Some of the highlights this year from my perspective were:
  • “Probing Pluto’s Atmosphere with a 10 inch Telescope” by Dave Gault. Along with others in Australia (including Blair Lade at Stockport) and New Zealand, Dave’s observations yielded a light curve from which Pluto’s atmosphere — with a pressure measuring in microbars — could be discerned, using only a 10″ SCT and Meade DSI imager.
  • A workshop on light curve analysis using data from automated surveys to look for contact binary star systems. Surjit Wadhwa who ran this excellent workshop also won the best paper award for his work and peer reviewed publications over several years, revealing previously unknown contact binary star systems.
  • Ragbir Bhathal’s “45 Years of SETI”, including an overview of recent optical SETI developments. Whether or not you think that SETI is ever likely to lead to positive results, the technology involved is interesting and potentially useful elsewhere. Not to mention the philosophical questions it prompts us to ponder.
  • Encouraging words from Arne Henden, Director of the American Association of Variable Star observers, about being an amateur scientist in the 21st Century.
  • Entertaining talks such as: giving astronomy lectures on the final voyage of the QE2 (by Ray Johnston), the current state of planetaria worldwide (by Martin George), and examining the possibility that Australian Aboriginals were the world’s first astronomers (by Ray Norris).
  • Useful and interesting ad-hoc conversations during breaks and in the corridor.
There were workshops and sessions to suit a wide variety of interests. You can read more about NACAA 2008 here: http://nacaa.org.au/2008/
In short, a very worthwhile event. I plan to be in Canberra for NACAA 2010.

If the bible is literally true then π is 3 and my odometer is wrong

March 29, 2008 by dbenn

“What is not possible is not to choose.” (Jean-Paul Sartre)

Consider the following:

  • “He made the Sea of cast metal, circular in shape, measuring ten cubits from rim to rim and five cubits high. It took a line of thirty cubits to measure around it.” (1 Kings 7:23). See also 2 Chronicles 4:2.
  • π is the ratio of the circumference (30 cubits) of a circle and its diameter (10 cubits).
  • ∴ π is 3.

Either the bible is literally true, and π is represented as the ratio of the two integers 30 and 10, or π is irrational with a value of around 3.1415926. We recently set up new odometers on our bikes.
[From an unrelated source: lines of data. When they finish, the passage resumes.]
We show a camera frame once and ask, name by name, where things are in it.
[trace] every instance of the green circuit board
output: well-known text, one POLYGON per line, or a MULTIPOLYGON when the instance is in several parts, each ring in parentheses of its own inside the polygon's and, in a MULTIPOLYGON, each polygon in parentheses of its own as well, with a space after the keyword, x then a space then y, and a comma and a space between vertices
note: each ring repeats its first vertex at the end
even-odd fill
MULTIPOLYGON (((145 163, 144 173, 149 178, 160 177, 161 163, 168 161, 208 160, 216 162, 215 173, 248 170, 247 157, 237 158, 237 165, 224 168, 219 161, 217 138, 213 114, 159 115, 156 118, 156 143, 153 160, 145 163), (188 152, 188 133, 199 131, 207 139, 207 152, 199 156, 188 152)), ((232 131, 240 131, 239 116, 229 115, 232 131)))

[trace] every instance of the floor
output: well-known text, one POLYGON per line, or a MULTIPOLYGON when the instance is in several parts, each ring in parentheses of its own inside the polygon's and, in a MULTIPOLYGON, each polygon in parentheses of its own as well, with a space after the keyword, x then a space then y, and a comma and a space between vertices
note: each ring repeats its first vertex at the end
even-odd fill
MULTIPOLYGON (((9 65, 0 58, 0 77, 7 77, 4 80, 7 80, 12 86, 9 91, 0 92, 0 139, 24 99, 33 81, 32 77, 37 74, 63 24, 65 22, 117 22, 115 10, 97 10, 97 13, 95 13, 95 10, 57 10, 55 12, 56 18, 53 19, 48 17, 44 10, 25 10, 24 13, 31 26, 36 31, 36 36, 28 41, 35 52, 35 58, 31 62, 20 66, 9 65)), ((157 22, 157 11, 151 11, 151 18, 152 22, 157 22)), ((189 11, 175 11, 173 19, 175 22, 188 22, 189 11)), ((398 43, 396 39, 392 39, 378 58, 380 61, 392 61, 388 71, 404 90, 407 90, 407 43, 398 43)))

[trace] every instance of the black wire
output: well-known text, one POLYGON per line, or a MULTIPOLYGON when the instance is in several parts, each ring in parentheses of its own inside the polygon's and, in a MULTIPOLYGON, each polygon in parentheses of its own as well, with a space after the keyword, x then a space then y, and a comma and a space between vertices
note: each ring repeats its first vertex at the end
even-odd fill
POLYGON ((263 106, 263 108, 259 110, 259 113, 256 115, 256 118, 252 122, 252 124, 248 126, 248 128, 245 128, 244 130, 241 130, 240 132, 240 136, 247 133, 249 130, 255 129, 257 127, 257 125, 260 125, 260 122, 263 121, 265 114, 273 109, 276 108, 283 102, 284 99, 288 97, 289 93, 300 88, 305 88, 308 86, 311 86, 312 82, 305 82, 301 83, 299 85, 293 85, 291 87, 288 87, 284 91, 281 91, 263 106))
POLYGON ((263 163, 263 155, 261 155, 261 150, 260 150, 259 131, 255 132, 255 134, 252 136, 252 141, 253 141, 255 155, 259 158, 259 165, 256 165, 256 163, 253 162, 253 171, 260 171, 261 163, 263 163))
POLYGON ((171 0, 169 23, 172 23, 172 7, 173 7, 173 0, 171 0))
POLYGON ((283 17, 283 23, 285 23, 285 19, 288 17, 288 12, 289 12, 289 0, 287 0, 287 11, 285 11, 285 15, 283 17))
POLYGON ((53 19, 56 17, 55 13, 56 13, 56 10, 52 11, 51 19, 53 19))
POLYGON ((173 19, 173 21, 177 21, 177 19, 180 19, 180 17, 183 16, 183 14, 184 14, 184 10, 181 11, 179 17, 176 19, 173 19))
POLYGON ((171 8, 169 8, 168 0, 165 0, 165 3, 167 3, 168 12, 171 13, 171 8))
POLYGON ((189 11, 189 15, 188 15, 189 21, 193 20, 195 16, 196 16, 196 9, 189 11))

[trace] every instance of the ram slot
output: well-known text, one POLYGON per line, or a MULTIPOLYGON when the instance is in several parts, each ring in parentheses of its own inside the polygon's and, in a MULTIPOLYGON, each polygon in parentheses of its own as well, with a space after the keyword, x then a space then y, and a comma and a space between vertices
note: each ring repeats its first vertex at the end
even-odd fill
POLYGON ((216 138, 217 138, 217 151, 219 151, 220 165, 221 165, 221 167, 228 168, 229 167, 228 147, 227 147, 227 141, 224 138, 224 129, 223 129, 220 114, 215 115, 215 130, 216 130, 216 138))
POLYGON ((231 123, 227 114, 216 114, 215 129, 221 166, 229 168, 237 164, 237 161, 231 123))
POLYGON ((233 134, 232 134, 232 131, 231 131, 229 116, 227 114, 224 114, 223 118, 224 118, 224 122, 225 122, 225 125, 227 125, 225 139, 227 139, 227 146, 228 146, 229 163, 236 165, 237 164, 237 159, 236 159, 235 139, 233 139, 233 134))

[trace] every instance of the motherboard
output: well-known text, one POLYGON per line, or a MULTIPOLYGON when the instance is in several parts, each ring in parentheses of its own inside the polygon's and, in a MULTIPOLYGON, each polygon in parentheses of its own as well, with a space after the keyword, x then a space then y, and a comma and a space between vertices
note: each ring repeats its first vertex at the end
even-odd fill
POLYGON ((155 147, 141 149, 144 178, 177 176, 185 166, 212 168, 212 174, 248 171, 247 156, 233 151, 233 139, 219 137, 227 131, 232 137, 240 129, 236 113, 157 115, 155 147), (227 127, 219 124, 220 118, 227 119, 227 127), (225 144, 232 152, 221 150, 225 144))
The manual for the device instructs the user to multiply the diameter of the bike’s wheel by 3.14, yielding the wheel’s circumference. So, for a 700 mm wheel, that’s about 2198 mm for a π of 3.14 and 2199 mm for a π of 3.1415926. But what if π is 3? That circumference becomes 2100 mm.

Now, for say 50 revolutions of the wheel:

  • for a circumference of 2.199 meters we have 109.95 meters (if π is 3.1415926);
  • for a circumference of 2.198 we have a 109.9 meters (if π is 3.14);
  • for a circumference of 2.1, we have 105 meters (if π is 3).

If π is 3, the wheel traverses almost 5 meters less. So is π 3?

Choose

Read more about the π saga than you probably want to in this Gospel of Reason blog entry and follow-up comments.

“It makes sense to revere the sun and stars, for we are their children.” (Carl Sagan)

Consider the following:

  • The world was made by God in 6 days (see Genesis), including all living things.
  • Massive stars exist for millions of years before exploding as supernovae, the only known means by which elements heavier than iron are created.
  • Our bodies contain elements heavier than iron, e.g. iodine.

Either the bible is literally true and the world and us (including heavier-than-iron elements) were really created in 6 days, or the universe really is old.